Lors d’une messe en l’honneur de Victor Quero Navas, mort en prison, des proches appellent à la libération de tous les prisonniers politiques vénézuéliens, à l’église La Candelaria, à Caracas, le 15 mai 2026. LEONARDO FERNANDEZ VILORIA/REUTERS

Les autorités vénézuéliennes se sont engagées à libérer 300 prisonniers politiques d’ici à vendredi, a annoncé, mardi 19 mai, le président de l’Assemblée nationale du Venezuela.

« Entre hier [lundi] et vendredi, 300 personnes seront remises en liberté, certaines impliquées dans des faits constituant des délits avérés, mais d’autres parce qu’elles sont mineures, âgées de plus de 70 ans ou parce qu’elles souffrent d’une pathologie », a déclaré Jorge Rodriguez lors d’une session parlementaire.

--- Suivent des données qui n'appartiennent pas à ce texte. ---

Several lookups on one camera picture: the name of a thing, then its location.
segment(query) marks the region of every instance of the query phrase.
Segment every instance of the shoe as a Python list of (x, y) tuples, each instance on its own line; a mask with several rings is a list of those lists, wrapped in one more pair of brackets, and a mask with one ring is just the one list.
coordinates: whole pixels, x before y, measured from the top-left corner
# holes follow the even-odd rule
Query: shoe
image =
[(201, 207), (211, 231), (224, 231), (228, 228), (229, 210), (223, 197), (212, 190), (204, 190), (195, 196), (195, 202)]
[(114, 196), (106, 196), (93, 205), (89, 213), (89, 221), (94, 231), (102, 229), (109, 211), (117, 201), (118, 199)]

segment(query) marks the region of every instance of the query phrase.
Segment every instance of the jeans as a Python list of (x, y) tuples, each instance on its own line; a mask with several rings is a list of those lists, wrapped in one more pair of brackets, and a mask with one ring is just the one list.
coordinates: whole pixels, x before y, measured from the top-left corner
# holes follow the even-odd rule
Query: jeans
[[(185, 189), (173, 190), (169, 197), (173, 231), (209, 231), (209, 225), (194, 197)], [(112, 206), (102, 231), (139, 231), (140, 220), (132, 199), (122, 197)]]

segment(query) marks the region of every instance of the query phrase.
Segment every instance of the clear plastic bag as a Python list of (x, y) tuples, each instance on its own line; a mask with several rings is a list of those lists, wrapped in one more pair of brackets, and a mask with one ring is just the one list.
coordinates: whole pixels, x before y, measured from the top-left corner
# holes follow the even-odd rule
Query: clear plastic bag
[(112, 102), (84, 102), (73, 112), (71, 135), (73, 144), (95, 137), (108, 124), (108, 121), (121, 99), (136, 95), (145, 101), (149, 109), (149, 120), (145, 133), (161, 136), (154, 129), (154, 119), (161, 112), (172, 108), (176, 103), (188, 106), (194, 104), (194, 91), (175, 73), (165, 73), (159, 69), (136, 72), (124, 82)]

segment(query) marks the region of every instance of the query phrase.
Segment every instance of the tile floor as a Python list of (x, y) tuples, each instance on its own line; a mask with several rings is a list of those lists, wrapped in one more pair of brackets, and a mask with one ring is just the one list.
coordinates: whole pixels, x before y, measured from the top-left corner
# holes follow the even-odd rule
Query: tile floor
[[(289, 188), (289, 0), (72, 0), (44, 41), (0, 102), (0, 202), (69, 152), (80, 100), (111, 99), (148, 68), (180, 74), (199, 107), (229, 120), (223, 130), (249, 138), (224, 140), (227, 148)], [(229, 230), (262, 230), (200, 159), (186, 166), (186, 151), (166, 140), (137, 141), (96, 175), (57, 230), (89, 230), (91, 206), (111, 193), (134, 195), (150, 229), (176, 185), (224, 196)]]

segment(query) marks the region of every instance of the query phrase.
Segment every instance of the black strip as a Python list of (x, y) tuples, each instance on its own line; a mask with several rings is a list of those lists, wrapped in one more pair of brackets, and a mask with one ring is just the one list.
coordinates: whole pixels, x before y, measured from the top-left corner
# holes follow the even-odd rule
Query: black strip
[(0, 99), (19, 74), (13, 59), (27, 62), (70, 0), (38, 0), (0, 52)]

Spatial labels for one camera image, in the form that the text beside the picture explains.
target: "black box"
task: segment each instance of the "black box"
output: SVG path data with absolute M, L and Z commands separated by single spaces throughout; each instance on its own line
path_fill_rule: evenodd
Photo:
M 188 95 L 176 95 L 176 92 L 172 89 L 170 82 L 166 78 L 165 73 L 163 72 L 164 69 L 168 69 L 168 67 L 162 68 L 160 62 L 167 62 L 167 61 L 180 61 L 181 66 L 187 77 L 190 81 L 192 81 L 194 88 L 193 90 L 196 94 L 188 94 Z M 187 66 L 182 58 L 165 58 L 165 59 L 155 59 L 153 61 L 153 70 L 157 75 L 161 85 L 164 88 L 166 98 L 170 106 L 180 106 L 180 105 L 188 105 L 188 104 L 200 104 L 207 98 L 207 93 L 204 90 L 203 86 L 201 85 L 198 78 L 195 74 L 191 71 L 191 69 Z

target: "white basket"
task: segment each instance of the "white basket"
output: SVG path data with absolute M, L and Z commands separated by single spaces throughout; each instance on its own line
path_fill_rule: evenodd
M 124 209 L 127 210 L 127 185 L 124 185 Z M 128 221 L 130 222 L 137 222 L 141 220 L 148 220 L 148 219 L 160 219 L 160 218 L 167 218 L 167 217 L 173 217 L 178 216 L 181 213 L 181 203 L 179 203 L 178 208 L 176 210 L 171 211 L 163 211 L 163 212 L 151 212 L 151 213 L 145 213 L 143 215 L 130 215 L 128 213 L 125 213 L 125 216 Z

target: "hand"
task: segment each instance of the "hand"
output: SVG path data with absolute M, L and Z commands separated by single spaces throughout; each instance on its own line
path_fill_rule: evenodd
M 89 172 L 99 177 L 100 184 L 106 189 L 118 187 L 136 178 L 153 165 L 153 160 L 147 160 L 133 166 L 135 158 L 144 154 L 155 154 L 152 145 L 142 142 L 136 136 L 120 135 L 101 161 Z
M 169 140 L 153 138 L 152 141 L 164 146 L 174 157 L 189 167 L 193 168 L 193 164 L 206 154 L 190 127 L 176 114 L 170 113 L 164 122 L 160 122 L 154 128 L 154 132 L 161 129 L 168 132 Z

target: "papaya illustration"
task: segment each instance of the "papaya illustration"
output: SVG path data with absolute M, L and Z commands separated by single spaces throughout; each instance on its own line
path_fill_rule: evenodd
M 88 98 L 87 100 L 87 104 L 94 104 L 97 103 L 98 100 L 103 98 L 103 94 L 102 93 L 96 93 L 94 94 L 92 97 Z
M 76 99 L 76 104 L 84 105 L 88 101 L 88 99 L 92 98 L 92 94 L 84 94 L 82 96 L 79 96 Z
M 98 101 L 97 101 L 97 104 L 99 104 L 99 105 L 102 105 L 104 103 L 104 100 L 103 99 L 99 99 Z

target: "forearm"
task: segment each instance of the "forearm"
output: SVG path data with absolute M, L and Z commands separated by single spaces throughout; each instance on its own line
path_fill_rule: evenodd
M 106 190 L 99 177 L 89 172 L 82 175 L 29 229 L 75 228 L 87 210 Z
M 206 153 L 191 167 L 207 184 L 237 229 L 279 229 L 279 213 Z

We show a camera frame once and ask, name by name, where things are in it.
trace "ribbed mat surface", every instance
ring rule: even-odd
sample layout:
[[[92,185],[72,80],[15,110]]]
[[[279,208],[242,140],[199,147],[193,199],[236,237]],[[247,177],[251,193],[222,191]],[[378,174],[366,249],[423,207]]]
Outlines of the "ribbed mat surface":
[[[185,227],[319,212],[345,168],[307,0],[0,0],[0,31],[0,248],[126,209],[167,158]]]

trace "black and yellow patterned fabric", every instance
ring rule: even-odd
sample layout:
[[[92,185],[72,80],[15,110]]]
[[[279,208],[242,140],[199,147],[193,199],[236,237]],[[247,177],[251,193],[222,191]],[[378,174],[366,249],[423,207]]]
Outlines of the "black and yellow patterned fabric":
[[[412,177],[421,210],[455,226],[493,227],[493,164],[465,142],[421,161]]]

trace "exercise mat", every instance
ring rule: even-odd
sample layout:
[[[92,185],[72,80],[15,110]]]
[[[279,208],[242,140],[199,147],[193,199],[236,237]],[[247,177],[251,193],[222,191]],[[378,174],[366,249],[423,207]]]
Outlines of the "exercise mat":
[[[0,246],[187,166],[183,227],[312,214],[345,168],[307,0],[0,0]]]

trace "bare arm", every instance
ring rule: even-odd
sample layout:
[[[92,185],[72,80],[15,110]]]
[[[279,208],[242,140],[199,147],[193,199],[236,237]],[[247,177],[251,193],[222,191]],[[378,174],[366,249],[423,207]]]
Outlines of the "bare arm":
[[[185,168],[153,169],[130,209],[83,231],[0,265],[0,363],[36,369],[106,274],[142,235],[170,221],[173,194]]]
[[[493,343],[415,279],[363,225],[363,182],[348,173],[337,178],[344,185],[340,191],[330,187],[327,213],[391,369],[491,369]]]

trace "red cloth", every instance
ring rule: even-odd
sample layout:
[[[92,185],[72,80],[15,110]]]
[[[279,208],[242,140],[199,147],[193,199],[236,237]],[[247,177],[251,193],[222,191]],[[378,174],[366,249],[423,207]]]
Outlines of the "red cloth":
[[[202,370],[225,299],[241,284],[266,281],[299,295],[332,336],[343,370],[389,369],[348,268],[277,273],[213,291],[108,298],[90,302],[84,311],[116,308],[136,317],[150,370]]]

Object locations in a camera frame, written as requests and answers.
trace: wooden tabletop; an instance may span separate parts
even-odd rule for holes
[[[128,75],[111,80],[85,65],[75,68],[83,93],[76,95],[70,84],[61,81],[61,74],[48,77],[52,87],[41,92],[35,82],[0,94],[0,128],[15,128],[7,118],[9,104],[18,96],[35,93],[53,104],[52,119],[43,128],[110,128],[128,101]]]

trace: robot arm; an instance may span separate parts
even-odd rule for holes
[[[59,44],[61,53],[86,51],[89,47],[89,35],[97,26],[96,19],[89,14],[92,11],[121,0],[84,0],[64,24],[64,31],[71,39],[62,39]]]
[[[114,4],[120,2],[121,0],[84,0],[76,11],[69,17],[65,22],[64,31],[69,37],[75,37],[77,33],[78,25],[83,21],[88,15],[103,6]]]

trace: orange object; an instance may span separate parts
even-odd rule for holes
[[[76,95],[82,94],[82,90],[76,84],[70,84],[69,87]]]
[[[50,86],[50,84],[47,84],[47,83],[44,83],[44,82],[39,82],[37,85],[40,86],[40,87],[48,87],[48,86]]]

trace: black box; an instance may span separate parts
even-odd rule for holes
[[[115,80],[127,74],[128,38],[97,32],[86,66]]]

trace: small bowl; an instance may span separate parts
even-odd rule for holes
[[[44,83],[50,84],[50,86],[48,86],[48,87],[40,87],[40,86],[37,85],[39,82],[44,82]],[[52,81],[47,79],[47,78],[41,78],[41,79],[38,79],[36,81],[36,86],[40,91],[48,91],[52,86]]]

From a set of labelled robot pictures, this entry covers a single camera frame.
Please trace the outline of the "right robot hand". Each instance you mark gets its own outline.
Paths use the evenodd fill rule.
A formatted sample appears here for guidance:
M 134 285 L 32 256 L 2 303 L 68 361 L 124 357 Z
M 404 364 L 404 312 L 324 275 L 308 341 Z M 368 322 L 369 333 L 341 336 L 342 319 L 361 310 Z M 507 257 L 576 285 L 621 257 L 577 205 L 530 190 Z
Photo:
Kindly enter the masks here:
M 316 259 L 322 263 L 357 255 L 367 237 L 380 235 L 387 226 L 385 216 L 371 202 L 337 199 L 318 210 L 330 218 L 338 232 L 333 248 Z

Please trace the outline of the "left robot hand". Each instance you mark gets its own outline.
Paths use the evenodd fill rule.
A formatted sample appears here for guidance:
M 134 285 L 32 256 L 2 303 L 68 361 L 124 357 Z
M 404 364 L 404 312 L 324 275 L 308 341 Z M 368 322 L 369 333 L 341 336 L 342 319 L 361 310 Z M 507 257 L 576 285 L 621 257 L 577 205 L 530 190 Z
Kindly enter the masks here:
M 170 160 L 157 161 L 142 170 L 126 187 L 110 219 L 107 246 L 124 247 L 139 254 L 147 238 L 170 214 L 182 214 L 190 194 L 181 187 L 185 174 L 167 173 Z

Une loi d’amnistie a été adoptée après la capture de Nicolas Maduro par les Etats-Unis, mais nombre d’observateurs la jugent trop restrictive.

« Nous allons au-delà de la loi d’amnistie en mettant en œuvre un processus visant à accorder des avantages à ces personnes », a souligné le président de l’Assemblée et frère de la présidente par intérim, Delcy Rodriguez, qui a succédé à Nicolas Maduro, capturé en janvier par l’armée américaine.